● Exercise description: Go through the listing and copy each line that has the string "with" in it.

START Information shown

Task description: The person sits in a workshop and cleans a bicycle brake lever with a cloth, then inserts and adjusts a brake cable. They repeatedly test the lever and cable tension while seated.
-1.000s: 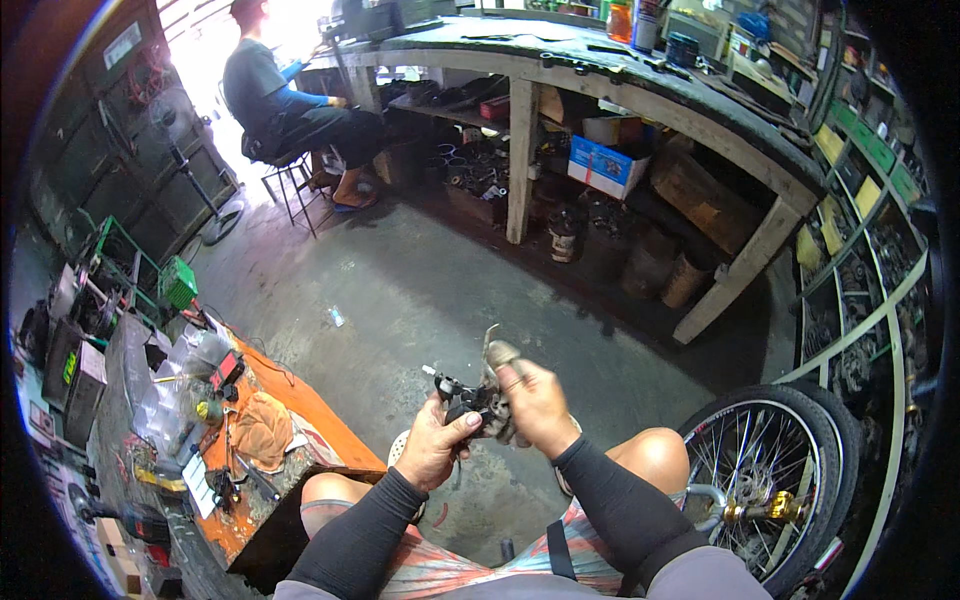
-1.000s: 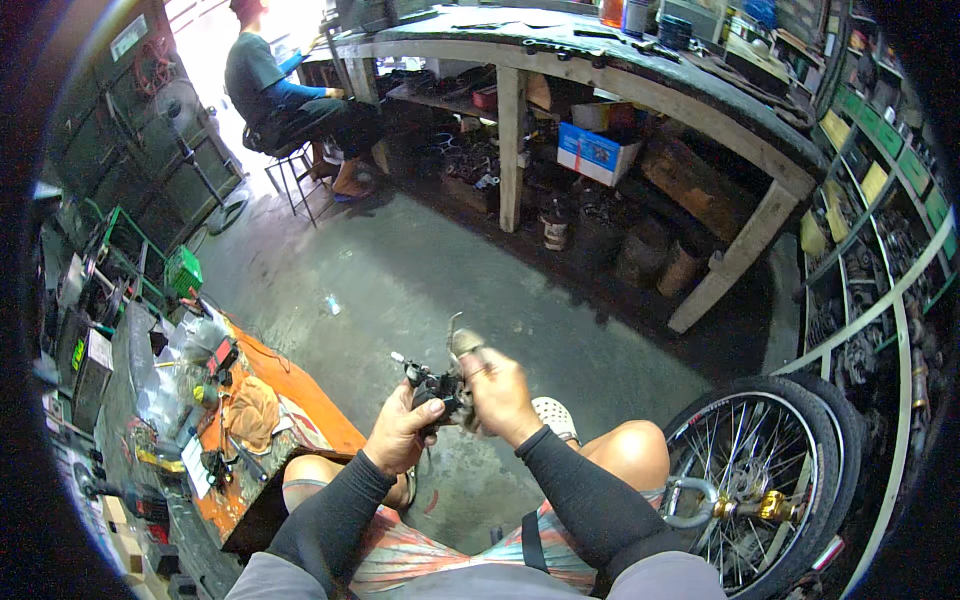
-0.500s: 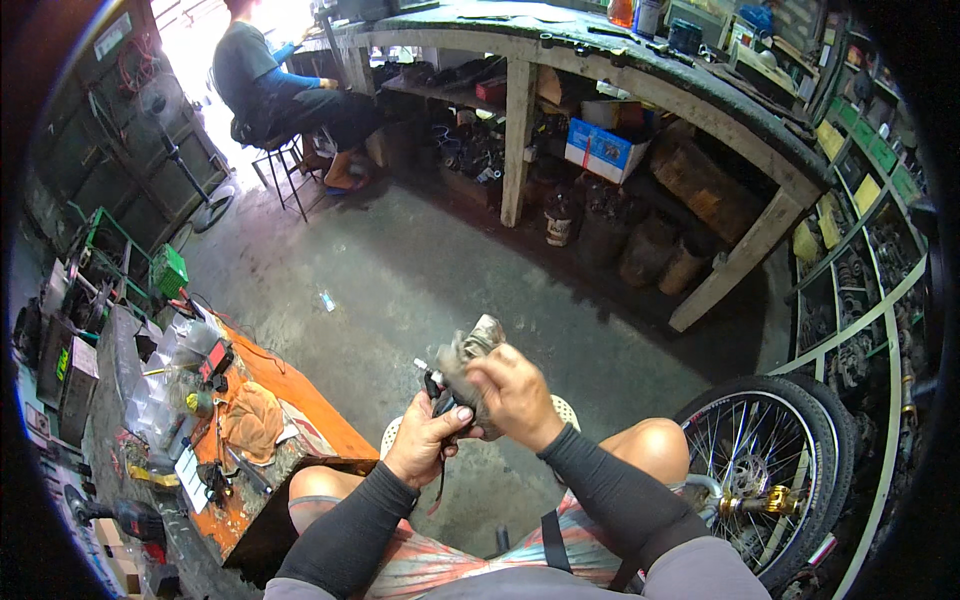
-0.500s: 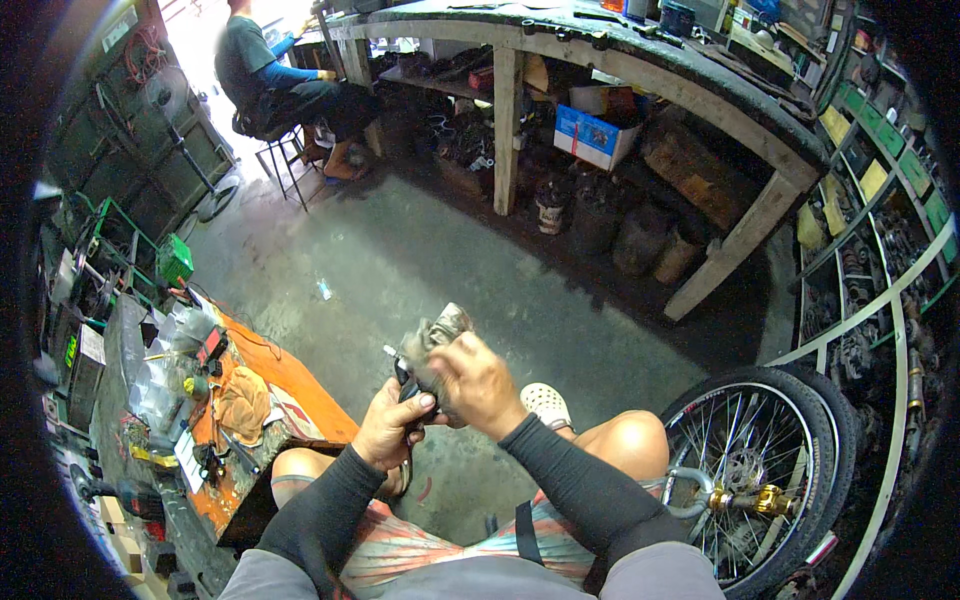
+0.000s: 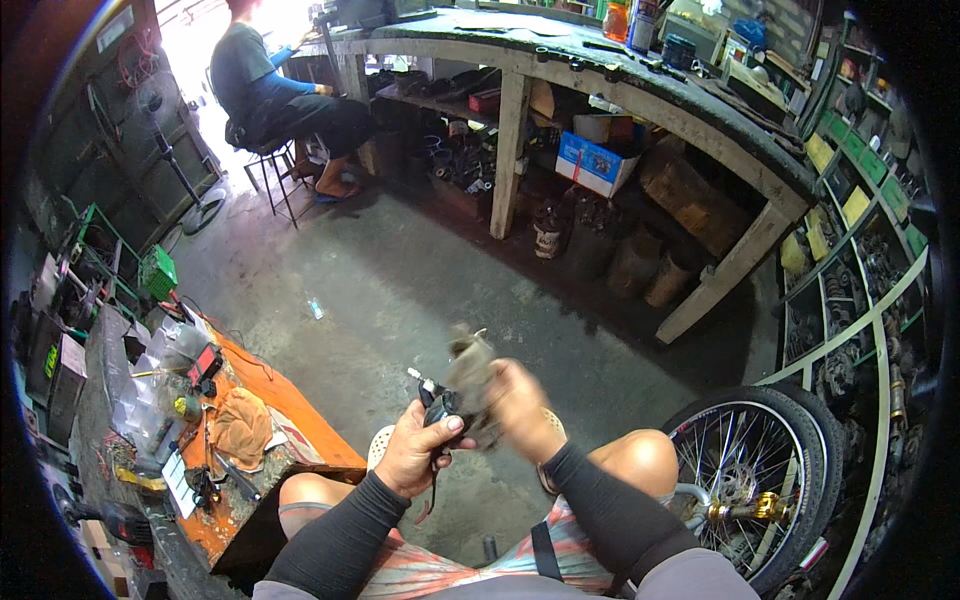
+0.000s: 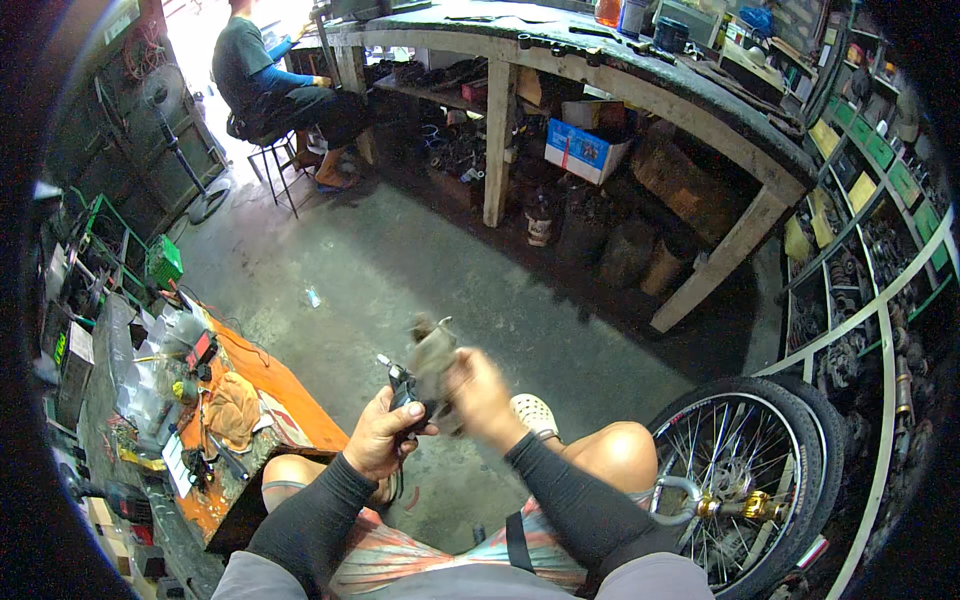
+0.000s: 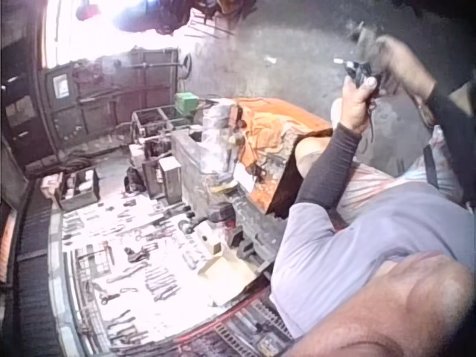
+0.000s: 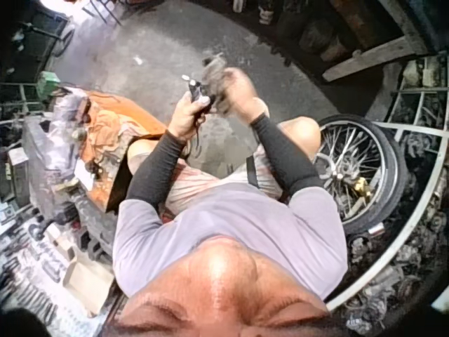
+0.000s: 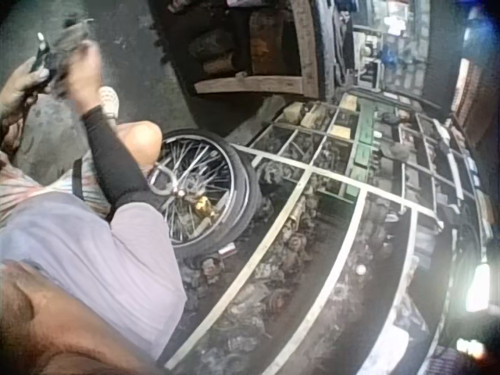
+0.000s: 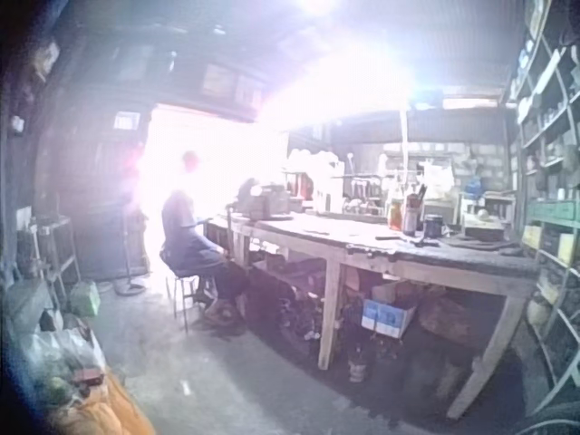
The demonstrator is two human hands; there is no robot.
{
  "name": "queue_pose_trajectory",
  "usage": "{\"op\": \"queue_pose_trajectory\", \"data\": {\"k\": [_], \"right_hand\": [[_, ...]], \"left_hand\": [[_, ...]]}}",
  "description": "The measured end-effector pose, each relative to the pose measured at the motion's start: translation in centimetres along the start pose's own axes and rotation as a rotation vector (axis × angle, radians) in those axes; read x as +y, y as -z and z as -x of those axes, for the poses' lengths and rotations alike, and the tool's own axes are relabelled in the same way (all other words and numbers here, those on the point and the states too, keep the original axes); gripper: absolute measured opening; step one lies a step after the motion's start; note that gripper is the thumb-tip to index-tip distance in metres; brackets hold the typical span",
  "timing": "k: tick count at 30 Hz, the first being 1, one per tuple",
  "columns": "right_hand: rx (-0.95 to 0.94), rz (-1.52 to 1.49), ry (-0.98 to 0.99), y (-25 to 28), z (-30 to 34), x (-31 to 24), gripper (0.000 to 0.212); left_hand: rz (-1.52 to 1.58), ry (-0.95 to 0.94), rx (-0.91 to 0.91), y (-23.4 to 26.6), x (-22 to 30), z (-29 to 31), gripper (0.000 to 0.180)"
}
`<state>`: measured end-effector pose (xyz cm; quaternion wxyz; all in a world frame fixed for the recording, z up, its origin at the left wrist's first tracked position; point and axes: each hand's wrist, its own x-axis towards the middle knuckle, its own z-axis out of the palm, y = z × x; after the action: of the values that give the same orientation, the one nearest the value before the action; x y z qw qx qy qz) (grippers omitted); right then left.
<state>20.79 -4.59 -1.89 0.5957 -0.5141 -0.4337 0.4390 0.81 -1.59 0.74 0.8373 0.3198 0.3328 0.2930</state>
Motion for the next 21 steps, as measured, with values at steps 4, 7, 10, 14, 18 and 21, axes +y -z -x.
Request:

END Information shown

● Exercise response:
Task description: The person sits in a workshop and cleans a bicycle brake lever with a cloth, then inserts and adjusts a brake cable. They repeatedly test the lever and cable tension while seated.
Motion for the next 21 steps, as measured, with values at steps 4, 7, 10, 14, 18 and 21, axes +y -z -x.

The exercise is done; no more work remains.